What you are asked to do =
Once the line with "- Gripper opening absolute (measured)" is found in the entries below, print it and each following line exactly, stopping after the line with "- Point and"; print nothing else.

· · · ·

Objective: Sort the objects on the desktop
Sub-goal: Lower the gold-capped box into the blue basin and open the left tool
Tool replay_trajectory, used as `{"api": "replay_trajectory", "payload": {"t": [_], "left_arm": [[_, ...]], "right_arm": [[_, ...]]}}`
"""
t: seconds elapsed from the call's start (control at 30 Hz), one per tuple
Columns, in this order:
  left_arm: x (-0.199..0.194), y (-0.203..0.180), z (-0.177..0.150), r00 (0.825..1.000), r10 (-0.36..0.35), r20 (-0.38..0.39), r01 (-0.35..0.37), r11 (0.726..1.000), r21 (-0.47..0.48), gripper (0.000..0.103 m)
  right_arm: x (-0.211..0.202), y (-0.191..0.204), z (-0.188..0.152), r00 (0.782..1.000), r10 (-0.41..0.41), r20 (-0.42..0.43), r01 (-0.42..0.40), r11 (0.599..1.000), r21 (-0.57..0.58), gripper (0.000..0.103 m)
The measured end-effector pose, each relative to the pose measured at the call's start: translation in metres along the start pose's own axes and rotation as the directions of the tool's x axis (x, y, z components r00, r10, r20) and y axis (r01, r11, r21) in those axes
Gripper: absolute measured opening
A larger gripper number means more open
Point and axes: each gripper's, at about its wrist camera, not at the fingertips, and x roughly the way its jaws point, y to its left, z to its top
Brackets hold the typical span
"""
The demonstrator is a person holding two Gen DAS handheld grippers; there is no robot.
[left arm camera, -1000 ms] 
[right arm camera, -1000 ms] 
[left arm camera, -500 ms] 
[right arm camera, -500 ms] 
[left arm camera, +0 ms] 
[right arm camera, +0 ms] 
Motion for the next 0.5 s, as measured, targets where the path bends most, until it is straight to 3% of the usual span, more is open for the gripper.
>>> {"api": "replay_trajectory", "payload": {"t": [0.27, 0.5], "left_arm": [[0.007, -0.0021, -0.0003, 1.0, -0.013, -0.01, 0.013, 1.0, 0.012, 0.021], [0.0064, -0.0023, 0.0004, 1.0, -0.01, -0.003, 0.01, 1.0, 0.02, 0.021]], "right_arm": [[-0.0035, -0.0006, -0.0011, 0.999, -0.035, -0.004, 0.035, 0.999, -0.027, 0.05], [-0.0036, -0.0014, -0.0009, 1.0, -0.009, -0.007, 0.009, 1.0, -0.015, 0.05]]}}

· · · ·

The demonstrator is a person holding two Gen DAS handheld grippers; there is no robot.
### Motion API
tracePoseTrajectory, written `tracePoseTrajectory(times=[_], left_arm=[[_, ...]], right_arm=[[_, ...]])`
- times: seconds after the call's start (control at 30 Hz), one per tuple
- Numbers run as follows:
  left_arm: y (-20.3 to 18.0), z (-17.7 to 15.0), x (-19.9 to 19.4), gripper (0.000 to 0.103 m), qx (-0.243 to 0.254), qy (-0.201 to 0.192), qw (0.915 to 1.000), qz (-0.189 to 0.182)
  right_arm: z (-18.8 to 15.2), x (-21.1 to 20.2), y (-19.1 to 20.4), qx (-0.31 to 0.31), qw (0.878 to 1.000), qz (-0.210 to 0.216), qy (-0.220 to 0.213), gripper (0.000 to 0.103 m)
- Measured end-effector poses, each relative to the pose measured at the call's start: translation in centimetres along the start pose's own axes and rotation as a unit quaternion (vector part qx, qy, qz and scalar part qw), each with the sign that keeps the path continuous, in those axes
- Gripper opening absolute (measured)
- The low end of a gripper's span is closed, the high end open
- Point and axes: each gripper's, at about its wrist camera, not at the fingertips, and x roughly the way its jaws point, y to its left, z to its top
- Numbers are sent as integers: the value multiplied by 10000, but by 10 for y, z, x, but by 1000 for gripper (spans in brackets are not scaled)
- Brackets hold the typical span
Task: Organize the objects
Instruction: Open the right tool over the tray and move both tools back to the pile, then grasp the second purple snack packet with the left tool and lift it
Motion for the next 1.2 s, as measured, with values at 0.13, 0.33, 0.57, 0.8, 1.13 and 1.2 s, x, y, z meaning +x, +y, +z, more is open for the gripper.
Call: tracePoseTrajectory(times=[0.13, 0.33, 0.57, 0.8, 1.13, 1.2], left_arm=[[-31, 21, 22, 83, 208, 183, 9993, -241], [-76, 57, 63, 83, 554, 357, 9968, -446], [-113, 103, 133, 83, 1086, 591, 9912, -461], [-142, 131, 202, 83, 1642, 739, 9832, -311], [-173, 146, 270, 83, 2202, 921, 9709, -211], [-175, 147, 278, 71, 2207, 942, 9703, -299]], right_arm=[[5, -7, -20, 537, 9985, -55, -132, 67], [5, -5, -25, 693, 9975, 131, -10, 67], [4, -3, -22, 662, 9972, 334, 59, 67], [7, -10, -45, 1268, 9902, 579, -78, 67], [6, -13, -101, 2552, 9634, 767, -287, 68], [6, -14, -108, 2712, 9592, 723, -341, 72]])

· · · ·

Written response =
- Gripper opening absolute (measured)
- The low end of a gripper's span is closed, the high end open
- Point and axes: each gripper's, at about its wrist camera, not at the fingertips, and x roughly the way its jaws point, y to its left, z to its top

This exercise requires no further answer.